- Exercise details: Every line from the first in the listing below to the line containing "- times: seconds" is to be repeated exactly, and no line past it.

- Stored data:
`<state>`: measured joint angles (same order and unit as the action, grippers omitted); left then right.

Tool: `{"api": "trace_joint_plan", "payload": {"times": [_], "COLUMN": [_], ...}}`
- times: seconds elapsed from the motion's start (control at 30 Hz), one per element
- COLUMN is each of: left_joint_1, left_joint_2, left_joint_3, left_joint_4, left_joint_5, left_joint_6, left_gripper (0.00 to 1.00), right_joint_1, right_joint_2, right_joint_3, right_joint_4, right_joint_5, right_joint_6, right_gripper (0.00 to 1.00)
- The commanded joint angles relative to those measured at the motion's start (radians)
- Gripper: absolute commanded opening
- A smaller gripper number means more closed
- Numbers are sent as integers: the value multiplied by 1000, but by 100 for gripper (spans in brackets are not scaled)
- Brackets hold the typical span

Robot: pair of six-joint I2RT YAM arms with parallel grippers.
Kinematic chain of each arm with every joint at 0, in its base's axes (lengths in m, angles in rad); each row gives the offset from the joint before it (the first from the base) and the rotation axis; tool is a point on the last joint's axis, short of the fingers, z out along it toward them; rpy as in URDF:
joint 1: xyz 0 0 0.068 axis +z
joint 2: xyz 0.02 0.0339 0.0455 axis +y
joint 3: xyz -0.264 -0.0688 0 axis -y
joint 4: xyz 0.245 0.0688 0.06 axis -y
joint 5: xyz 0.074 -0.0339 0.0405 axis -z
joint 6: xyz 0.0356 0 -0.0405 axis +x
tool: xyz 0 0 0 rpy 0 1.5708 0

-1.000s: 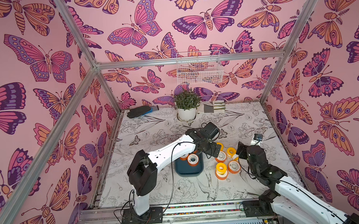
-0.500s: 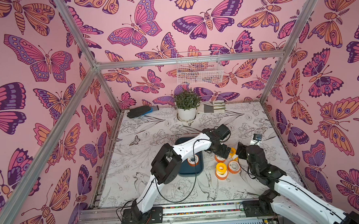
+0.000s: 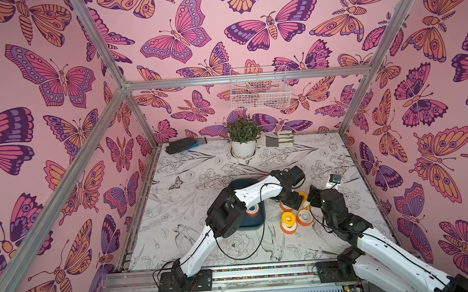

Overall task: Put the sealing tape into the storage box
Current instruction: Pick up the sealing tape at the center of the board.

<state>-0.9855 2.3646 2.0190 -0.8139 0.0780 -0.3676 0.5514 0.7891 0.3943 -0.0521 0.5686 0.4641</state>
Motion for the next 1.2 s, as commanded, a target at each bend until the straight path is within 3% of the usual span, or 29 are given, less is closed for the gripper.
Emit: {"api": "trace_joint_plan", "payload": {"times": [0.0, 0.63, 0.9, 1.17], "left_joint_1": [-10, -14, -24, -29], "left_joint_2": [31, 106, 68, -17], "left_joint_3": [28, 99, 93, 77], "left_joint_4": [-42, -125, -136, -151], "left_joint_5": [-36, -170, -215, -231], "left_joint_6": [2, 15, 29, 45], "left_gripper": [100, 77, 66, 64], "right_joint_1": [-4, -4, -4, -4], "right_joint_2": [3, 0, 6, -12], "right_joint_3": [14, 12, 15, 8], "right_joint_4": [3, 1, 1, 1], "right_joint_5": [11, 13, 9, 14], "right_joint_6": [1, 1, 0, 3], "right_gripper": [83, 84, 84, 84]}}
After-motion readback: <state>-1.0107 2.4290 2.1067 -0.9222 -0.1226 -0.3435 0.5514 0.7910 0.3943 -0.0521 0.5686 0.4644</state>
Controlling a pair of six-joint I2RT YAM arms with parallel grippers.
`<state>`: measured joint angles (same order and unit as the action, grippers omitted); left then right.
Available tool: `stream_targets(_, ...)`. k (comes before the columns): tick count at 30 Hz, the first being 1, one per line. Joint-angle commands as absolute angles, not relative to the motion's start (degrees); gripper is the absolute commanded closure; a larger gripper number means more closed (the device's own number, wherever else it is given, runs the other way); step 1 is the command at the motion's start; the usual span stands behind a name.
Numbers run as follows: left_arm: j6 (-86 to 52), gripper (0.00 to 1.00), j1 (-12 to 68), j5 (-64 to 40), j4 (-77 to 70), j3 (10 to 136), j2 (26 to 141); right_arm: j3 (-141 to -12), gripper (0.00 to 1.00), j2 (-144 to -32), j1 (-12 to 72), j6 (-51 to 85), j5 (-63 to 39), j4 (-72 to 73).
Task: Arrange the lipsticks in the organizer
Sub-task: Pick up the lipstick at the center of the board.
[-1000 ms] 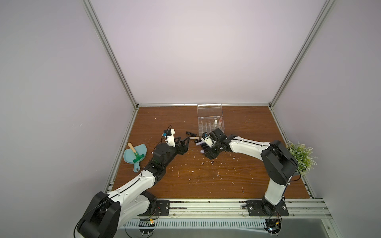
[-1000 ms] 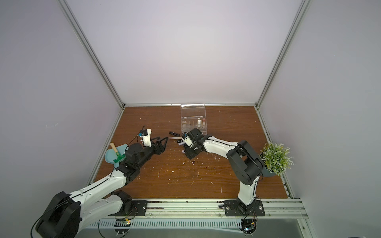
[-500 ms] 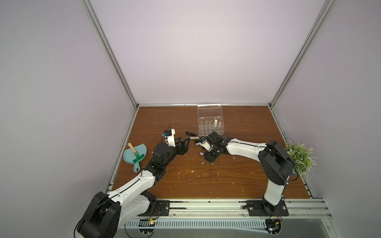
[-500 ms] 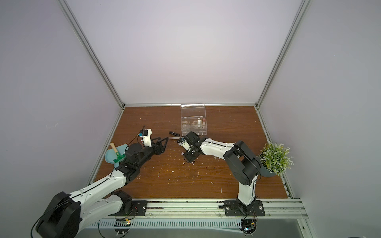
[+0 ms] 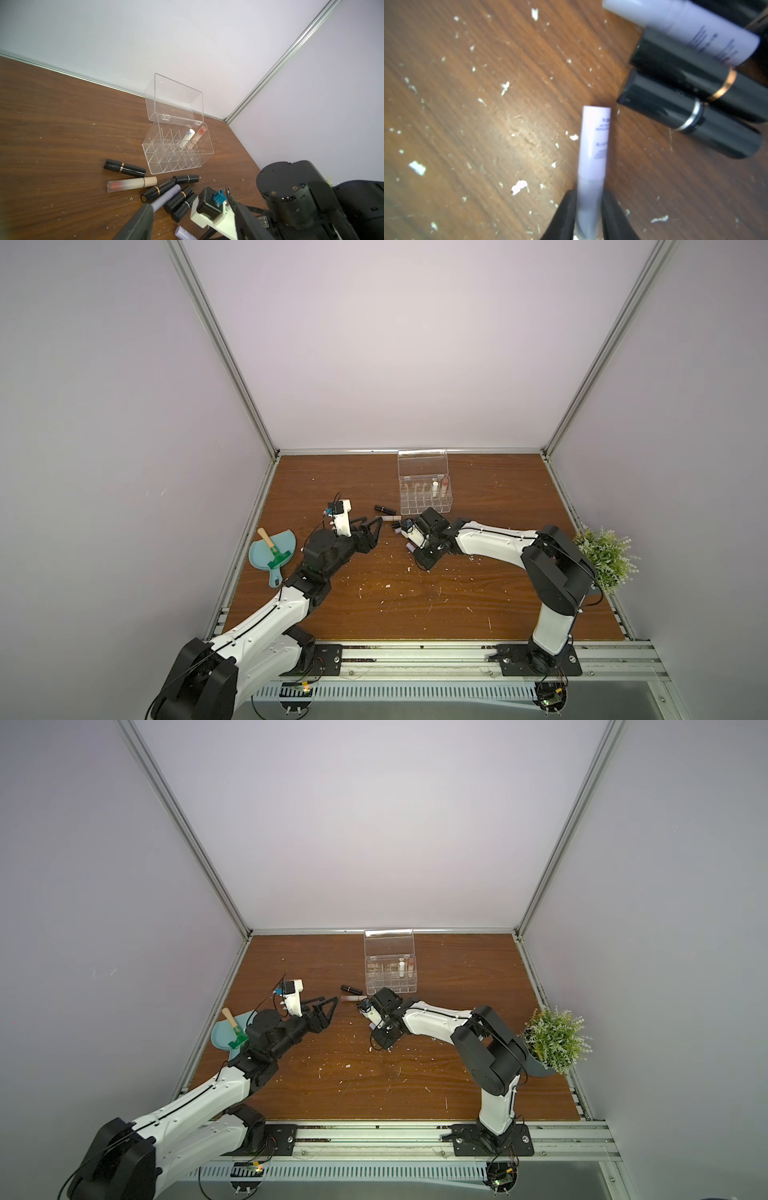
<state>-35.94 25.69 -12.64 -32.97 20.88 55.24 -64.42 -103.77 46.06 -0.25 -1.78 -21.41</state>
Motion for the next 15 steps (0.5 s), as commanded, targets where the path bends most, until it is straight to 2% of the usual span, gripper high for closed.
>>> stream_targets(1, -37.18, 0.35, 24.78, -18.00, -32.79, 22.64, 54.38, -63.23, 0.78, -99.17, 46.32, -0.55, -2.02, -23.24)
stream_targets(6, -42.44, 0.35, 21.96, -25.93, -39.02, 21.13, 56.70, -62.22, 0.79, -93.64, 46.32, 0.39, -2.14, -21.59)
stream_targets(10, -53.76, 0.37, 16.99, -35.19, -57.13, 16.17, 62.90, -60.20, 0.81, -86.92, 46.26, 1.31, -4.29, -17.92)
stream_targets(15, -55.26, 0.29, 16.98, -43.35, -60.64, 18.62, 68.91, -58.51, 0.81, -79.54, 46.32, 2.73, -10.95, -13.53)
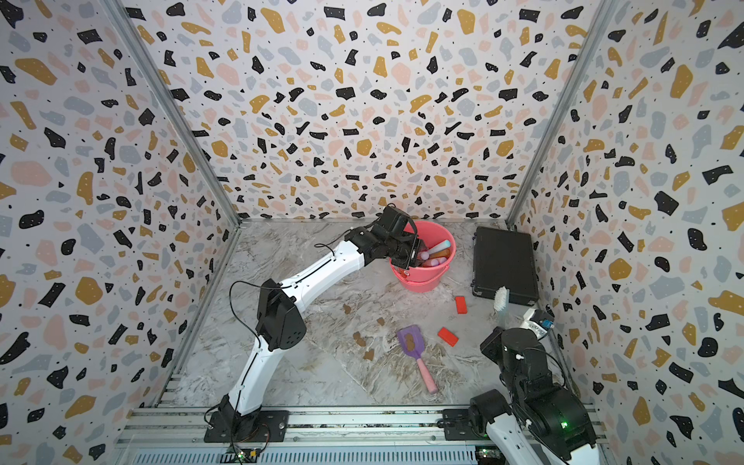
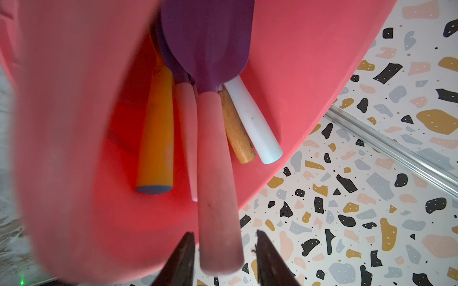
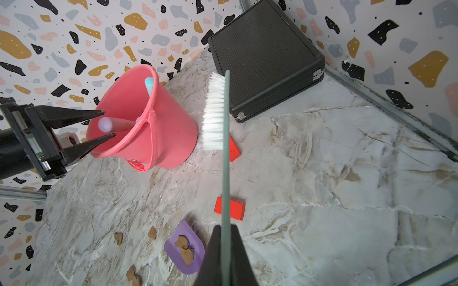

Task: Brush the soil off the hand trowel and place it into the bucket
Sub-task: Place the hand trowel in the bucket.

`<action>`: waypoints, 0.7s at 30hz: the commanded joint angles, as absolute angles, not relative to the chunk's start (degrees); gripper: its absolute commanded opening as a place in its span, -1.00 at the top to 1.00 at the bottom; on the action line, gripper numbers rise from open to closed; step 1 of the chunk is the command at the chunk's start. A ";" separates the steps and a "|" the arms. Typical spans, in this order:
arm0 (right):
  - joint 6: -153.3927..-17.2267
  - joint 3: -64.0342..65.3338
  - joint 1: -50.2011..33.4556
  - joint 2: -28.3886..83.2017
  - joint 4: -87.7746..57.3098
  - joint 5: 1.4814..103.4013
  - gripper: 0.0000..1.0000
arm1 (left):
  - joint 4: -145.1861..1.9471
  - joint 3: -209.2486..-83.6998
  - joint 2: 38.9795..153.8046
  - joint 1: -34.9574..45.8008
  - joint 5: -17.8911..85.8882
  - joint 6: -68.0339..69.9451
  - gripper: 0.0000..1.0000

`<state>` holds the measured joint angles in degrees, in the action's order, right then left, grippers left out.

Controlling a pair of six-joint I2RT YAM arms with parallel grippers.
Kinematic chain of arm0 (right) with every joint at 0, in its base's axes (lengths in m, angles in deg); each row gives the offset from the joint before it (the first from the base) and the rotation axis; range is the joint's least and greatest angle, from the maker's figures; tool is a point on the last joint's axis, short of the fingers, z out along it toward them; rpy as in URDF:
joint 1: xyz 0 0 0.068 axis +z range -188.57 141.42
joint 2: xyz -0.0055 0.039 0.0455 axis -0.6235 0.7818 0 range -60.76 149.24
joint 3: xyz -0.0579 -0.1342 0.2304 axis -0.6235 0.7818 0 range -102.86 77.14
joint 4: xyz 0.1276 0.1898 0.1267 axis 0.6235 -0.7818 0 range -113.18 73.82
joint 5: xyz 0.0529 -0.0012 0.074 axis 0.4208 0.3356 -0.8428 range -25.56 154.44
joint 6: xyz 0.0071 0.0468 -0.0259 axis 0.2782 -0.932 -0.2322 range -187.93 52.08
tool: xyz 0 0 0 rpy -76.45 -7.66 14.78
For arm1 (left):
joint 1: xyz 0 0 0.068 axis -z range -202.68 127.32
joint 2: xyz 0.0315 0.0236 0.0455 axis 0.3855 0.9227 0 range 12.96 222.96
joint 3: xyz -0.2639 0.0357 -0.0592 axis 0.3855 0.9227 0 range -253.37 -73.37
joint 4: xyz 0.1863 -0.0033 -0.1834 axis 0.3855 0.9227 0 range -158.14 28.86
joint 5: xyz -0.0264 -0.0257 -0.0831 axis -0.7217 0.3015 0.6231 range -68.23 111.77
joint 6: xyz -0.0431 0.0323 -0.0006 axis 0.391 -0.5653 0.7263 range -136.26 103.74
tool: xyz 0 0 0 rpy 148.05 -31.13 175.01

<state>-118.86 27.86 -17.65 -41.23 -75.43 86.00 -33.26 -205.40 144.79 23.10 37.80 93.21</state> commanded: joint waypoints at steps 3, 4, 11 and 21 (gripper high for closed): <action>-116.73 25.29 -17.70 -40.89 -76.14 86.93 1.00 | -33.80 -207.46 143.27 23.30 37.16 91.11 -0.12; -116.55 25.21 -17.66 -40.72 -76.19 86.67 1.00 | -33.47 -207.78 142.89 23.30 36.94 90.76 -0.16; -114.43 24.02 -17.66 -37.41 -75.95 85.33 1.00 | -28.71 -215.47 140.25 23.78 35.27 82.79 -0.57; -108.77 18.81 -17.73 -22.14 -74.04 78.73 1.00 | -11.54 -206.17 122.80 28.29 21.08 68.18 -0.48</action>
<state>-112.15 21.11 -17.63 -24.62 -75.08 81.67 -20.33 -210.86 129.14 26.34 29.21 75.24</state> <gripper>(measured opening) 0.077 0.743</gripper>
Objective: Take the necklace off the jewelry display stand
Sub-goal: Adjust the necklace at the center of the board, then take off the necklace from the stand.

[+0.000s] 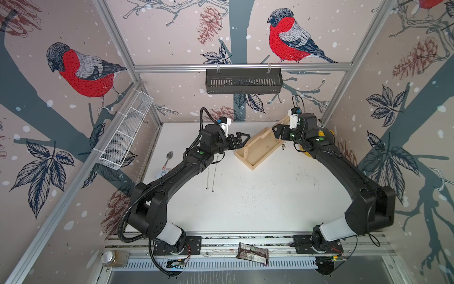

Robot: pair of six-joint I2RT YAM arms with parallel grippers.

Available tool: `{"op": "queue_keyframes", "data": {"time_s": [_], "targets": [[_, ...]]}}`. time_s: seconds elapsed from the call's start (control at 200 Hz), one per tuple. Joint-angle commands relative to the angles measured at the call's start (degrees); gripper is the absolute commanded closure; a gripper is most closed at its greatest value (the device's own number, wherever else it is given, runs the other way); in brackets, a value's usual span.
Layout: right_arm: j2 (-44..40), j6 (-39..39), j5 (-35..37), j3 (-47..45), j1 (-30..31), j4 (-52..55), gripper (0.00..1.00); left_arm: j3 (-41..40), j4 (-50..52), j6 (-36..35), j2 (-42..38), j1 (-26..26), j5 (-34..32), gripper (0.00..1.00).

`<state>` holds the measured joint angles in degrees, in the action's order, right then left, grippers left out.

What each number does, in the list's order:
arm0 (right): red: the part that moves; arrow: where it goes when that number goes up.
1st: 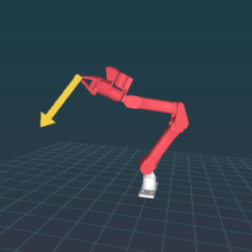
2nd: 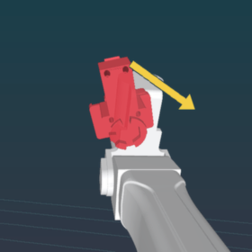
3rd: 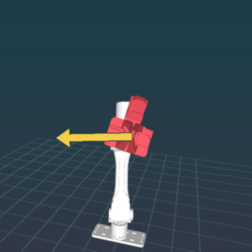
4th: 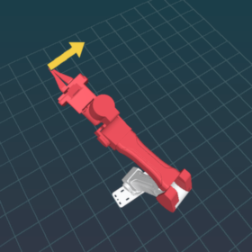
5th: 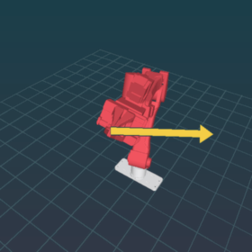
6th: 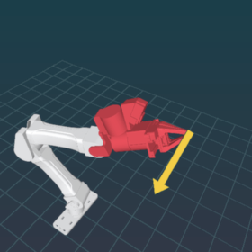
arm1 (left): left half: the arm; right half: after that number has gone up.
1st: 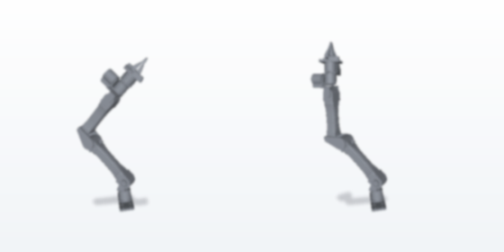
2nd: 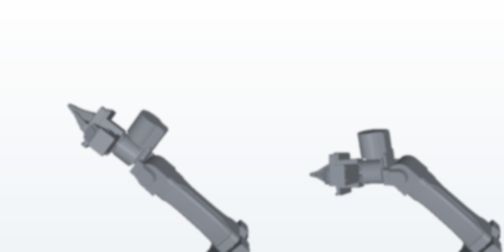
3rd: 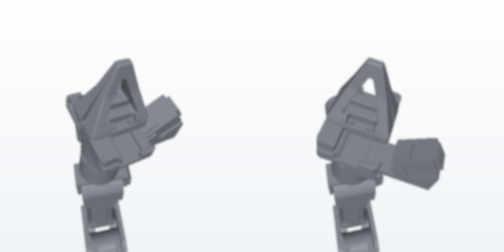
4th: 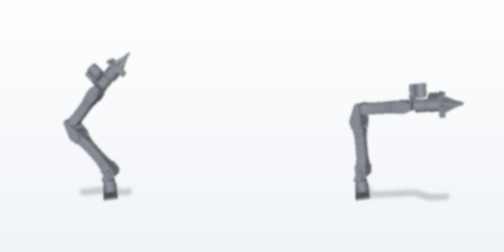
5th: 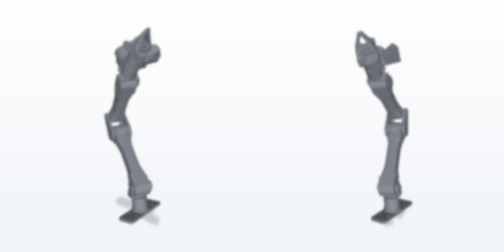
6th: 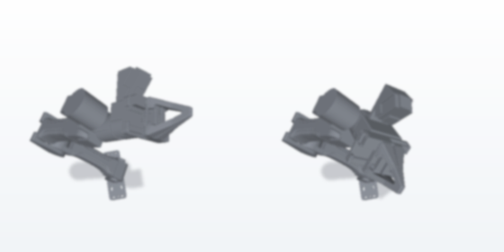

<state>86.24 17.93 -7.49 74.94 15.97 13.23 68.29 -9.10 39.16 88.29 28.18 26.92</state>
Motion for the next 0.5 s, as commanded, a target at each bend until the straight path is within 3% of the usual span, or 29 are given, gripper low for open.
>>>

- Solution to this exercise:
`<state>`: measured joint angles (same order and unit as the action, grippers omitted); left then right.

Tool: `{"api": "trace_joint_plan", "payload": {"times": [_], "COLUMN": [_], ...}}`
- times: seconds elapsed from the motion's start (control at 30 Hz), one per element

There is no more to this exercise.